TASK ITEM: Print this span of the material below exactly: the line with "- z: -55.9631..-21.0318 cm", the line with "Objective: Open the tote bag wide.", and every line between them, but nothing else.

..........

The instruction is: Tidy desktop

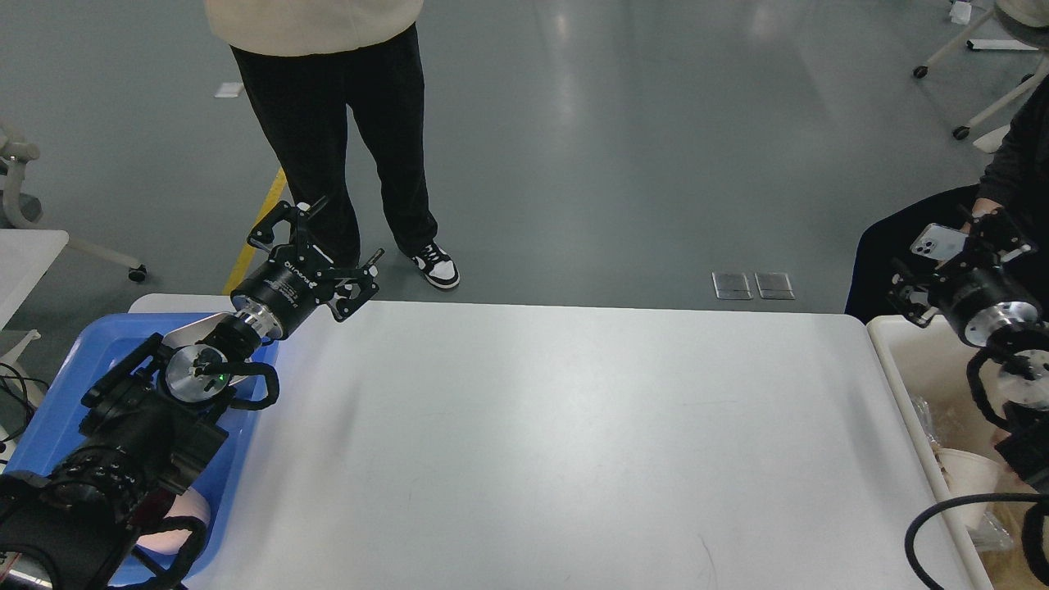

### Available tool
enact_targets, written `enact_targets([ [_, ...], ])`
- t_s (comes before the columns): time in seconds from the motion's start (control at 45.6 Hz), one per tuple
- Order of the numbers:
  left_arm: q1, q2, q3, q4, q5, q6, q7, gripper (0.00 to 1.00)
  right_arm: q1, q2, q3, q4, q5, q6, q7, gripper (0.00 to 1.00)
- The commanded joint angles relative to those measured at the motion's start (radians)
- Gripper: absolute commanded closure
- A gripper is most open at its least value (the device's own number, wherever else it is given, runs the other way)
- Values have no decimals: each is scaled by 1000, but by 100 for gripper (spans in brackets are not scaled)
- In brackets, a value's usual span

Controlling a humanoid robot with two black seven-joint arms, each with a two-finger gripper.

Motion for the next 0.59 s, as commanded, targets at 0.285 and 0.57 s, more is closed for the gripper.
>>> enact_targets([
  [0.285,14,4,0,0,-1,4,-36,3,-53,95,-6,-15,1,154,67,0],
  [0.57,11,-13,0,0,-4,56,-85,3,-95,88,-6,-12,1,160,96,0],
])
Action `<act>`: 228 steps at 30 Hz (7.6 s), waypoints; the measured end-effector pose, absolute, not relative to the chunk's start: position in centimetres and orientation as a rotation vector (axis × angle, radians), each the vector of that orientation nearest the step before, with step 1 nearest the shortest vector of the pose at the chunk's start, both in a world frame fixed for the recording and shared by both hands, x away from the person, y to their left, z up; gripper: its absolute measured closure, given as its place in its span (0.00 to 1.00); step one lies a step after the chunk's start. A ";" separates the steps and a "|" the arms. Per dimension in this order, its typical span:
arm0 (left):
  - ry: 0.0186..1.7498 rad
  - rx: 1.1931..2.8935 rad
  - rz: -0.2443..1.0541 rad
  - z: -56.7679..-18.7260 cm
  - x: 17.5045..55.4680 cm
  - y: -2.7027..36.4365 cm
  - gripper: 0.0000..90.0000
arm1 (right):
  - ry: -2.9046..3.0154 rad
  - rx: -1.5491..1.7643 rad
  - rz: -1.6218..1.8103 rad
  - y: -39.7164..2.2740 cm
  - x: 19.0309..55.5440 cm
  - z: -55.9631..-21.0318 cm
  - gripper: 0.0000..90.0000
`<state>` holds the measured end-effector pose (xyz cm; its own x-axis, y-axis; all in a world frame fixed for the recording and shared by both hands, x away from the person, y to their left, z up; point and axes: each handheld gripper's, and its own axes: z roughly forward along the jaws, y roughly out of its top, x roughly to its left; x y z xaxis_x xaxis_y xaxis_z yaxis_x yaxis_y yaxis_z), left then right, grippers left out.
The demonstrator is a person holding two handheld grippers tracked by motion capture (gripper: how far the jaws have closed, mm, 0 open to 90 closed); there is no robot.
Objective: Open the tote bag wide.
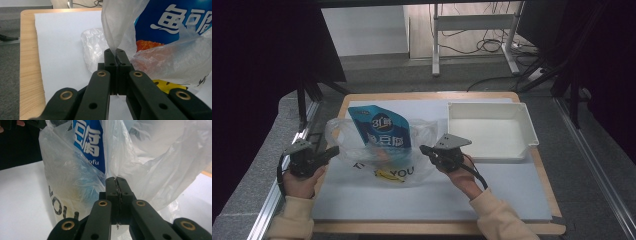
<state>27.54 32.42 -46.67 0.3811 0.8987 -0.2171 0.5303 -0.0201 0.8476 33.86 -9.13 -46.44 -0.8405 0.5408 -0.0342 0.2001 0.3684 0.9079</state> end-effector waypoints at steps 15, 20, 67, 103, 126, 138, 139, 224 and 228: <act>1.297 1.702 0.452 -47.8 27.4 32.5 1.00 | 2.350 0.687 1.405 -9.2 33.8 -47.8 0.98; 1.300 1.710 0.446 -48.1 27.4 32.5 1.00 | 2.361 0.694 1.398 -9.2 33.8 -48.2 0.98; 1.372 1.866 0.369 -53.5 28.4 30.9 1.00 | 2.557 0.804 1.175 -9.6 33.9 -53.5 0.98; 1.381 1.912 0.355 -54.7 28.8 30.3 0.99 | 2.441 0.884 1.327 -13.0 31.9 -50.9 0.62; 1.384 1.920 0.357 -54.8 28.9 30.2 0.99 | 2.198 0.849 1.534 -13.0 35.1 -41.7 0.46; 1.384 1.923 0.358 -54.8 28.9 30.2 0.99 | 2.381 0.843 1.446 -9.1 37.8 -43.8 0.42; 1.384 1.923 0.358 -54.8 28.9 30.2 0.99 | 2.395 0.849 1.428 -8.9 37.9 -44.1 0.42; 1.122 1.901 0.476 -46.3 35.5 31.5 0.82 | 2.463 0.882 1.341 -8.5 37.9 -46.3 0.93; 1.126 1.886 0.470 -46.1 35.1 31.3 0.95 | 2.458 0.877 1.343 -8.7 37.9 -46.2 0.93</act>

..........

TASK RESPONSE:
  - z: -55.9631..-21.0318 cm
  - gripper: 0.0000..90.0000
`<state>` holds the measured end-effector pose (xyz cm; its own x-axis, y-axis; all in a world frame fixed for the recording and shared by both hands, x away from the person, y to their left, z up; point and axes: each handheld gripper's, and its own axes: z roughly forward along the jaws, y roughly out of its top, x roughly to its left; x y z xaxis_x xaxis_y xaxis_z yaxis_x yaxis_y yaxis_z), left then right, grippers left out.
The demonstrator is a person holding two handheld grippers tracked by motion capture (gripper: how far the jaws have closed, mm, 0 open to 90 closed); there is no robot.
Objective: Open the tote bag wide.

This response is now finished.